» **WORK TASK**: In the entries below, filter for the word "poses" and copy every matching line.

Records from a data collection:
--- START ---

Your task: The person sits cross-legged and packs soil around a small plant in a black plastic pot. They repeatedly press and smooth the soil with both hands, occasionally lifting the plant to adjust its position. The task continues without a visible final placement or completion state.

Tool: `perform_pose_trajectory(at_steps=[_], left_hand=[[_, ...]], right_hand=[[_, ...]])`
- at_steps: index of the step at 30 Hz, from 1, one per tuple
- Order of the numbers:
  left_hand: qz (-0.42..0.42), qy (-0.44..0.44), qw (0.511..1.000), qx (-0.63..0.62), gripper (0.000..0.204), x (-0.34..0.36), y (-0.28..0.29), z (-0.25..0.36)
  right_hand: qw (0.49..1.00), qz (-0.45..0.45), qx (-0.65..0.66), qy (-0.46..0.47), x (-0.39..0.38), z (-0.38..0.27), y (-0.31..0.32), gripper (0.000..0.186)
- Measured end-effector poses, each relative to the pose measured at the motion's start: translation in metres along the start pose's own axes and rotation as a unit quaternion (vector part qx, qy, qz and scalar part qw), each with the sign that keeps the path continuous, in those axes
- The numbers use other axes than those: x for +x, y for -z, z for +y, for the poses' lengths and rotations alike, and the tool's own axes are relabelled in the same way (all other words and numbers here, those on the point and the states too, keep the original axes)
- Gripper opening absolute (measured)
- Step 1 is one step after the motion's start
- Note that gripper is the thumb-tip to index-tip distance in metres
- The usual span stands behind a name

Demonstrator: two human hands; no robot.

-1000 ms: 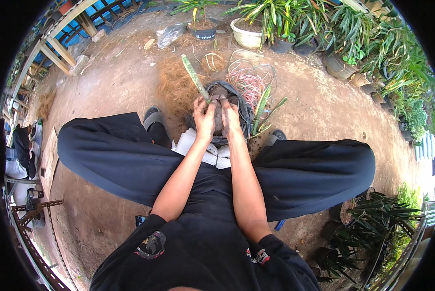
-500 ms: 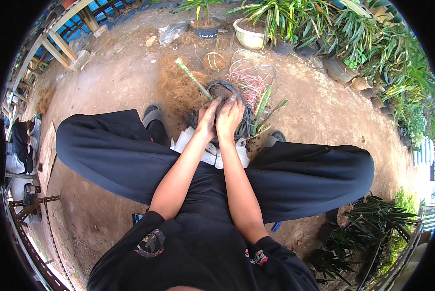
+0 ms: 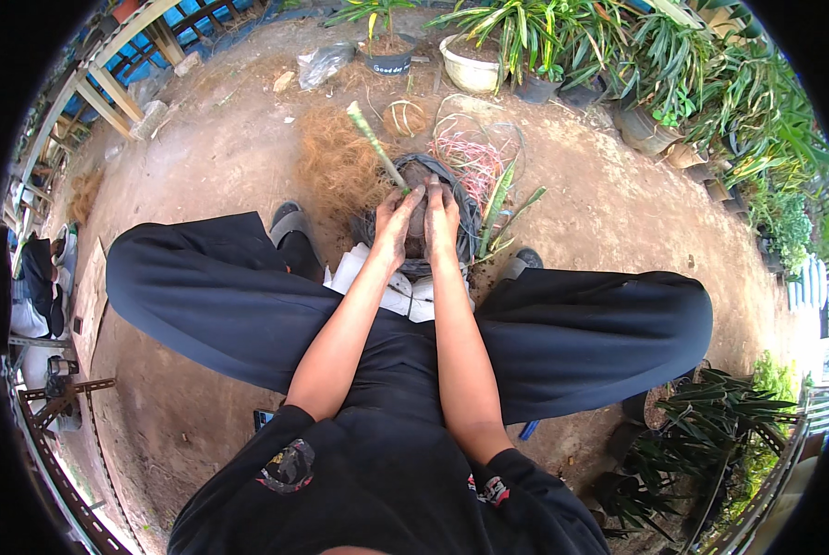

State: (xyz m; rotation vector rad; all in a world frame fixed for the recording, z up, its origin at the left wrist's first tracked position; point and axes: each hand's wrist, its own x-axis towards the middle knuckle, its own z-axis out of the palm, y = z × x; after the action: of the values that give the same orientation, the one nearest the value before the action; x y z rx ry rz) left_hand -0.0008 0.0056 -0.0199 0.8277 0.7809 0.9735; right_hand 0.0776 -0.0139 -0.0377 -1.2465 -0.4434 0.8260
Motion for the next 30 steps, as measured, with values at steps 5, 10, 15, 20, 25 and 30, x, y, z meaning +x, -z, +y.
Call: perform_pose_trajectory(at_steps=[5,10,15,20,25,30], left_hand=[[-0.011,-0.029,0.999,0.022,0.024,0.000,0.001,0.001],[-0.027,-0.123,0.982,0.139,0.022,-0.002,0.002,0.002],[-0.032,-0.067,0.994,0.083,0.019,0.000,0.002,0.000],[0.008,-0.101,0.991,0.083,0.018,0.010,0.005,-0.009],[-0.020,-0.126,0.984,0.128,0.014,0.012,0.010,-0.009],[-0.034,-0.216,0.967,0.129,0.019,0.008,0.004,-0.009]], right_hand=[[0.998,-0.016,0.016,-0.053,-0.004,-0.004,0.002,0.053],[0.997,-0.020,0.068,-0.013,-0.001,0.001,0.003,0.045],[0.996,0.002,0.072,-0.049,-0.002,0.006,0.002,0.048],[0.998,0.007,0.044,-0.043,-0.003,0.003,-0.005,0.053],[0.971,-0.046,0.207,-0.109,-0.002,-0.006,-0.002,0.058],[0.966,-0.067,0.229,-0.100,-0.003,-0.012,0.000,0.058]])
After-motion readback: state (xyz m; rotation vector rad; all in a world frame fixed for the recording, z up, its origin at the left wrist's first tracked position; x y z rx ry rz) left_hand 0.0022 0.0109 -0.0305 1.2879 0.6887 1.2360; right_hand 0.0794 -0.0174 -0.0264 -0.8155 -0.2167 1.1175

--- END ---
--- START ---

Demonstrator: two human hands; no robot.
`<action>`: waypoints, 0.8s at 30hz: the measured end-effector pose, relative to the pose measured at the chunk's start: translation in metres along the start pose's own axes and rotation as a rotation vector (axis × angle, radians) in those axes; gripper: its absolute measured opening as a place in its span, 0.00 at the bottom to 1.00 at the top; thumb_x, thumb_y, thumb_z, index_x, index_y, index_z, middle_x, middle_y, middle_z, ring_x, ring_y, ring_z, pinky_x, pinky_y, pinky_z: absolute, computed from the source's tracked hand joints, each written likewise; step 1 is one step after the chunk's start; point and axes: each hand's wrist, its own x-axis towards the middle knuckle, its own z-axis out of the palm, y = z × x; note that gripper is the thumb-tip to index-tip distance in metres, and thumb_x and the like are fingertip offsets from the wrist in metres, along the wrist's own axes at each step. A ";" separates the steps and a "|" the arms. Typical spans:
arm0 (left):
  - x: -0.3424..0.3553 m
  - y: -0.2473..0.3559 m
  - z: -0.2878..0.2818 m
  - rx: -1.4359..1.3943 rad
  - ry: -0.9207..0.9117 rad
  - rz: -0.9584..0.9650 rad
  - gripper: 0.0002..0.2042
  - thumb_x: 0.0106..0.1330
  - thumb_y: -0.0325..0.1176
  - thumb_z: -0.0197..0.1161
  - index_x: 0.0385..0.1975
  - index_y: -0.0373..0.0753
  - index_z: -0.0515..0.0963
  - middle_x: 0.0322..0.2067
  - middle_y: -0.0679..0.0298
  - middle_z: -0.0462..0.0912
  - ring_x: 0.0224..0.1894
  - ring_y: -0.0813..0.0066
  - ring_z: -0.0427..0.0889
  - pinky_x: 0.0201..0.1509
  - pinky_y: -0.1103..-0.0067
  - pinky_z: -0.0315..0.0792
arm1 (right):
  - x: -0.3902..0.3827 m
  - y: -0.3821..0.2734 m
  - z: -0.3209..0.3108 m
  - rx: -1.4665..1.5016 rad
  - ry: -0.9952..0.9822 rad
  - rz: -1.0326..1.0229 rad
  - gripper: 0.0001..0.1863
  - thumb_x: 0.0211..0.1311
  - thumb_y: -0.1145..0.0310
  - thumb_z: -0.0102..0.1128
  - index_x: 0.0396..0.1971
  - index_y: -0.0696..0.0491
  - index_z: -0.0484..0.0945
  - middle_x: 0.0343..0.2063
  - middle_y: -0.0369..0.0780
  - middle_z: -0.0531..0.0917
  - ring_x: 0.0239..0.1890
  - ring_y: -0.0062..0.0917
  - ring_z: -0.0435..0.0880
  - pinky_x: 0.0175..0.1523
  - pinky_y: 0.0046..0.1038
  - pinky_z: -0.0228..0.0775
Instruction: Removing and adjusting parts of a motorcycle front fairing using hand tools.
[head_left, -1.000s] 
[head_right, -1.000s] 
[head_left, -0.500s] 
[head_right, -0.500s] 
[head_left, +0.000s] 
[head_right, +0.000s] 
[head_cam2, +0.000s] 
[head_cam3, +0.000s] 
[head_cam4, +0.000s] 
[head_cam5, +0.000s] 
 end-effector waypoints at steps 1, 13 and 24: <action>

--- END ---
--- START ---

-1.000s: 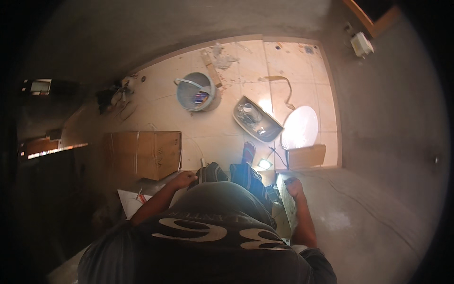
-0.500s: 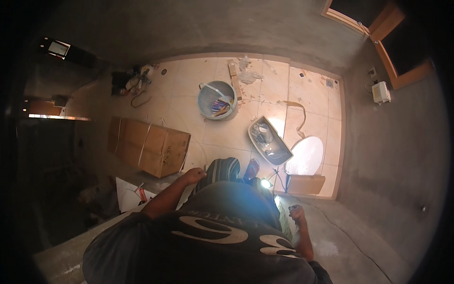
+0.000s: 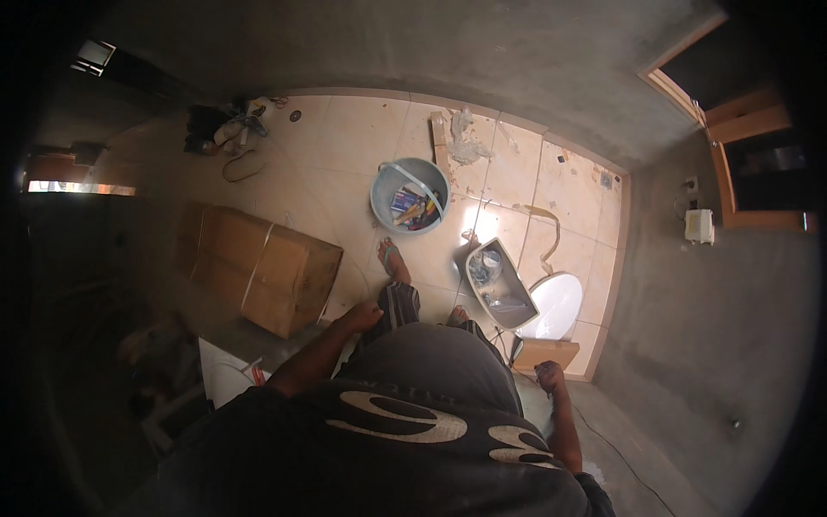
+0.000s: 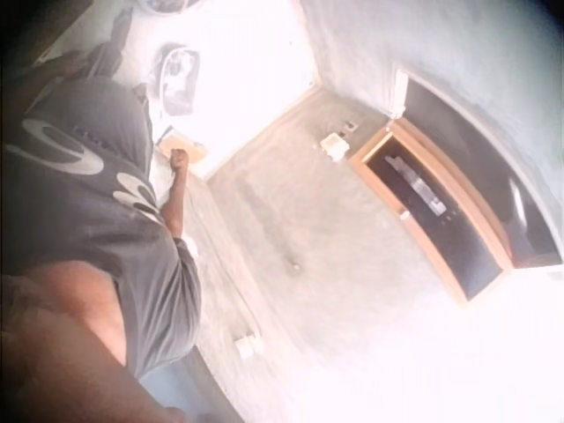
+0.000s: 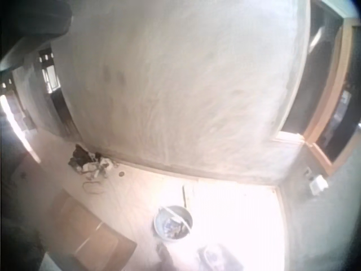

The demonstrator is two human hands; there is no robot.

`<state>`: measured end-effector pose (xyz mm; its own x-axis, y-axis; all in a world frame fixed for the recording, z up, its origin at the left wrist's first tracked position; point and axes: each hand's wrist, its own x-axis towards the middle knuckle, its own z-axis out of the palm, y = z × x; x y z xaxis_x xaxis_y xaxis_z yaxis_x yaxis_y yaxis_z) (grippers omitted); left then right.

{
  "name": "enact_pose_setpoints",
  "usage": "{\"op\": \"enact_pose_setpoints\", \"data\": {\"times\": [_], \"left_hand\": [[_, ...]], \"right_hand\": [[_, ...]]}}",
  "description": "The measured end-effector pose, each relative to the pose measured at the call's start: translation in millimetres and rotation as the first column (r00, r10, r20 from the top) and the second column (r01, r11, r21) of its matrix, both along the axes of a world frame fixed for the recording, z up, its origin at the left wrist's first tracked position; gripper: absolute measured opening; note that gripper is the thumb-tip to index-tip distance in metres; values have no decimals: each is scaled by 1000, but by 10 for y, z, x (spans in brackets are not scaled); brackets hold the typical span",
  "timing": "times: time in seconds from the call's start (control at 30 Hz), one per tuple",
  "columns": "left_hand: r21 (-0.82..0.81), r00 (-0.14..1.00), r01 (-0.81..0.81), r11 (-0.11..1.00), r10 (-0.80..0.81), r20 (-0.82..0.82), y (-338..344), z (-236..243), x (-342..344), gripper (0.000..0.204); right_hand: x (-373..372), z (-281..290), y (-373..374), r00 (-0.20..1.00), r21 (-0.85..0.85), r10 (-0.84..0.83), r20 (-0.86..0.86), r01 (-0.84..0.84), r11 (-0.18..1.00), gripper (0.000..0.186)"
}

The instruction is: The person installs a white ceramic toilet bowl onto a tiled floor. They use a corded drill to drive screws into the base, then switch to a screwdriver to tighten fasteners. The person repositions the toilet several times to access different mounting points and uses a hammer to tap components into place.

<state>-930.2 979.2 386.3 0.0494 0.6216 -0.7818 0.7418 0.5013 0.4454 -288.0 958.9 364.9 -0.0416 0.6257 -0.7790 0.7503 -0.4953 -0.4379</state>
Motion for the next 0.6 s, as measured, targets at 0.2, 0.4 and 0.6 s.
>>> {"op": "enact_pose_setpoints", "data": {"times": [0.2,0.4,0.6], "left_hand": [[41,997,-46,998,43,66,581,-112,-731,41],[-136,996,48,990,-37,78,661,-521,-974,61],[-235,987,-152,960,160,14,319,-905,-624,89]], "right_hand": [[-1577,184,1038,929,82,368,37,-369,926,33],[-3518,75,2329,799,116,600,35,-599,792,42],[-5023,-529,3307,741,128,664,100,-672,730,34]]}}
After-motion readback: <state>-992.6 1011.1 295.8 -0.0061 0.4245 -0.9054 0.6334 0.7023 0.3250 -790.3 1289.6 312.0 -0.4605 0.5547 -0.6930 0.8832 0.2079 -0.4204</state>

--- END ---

» **TASK RESULT**:
- Measured end-effector poses, each relative to the pose measured at the motion's start: translation in metres along the start pose's own axes and rotation as a unit quaternion (vector part qx, qy, qz and scalar part qw), each with the sign that keeps the path continuous, in those axes
- The numbers use other axes than those: x for +x, y for -z, z for +y, for the poses' lengths and rotations alike, and the tool's own axes are relabelled in the same way (all other words and numbers here, those on the point and the states too, keep the original axes)

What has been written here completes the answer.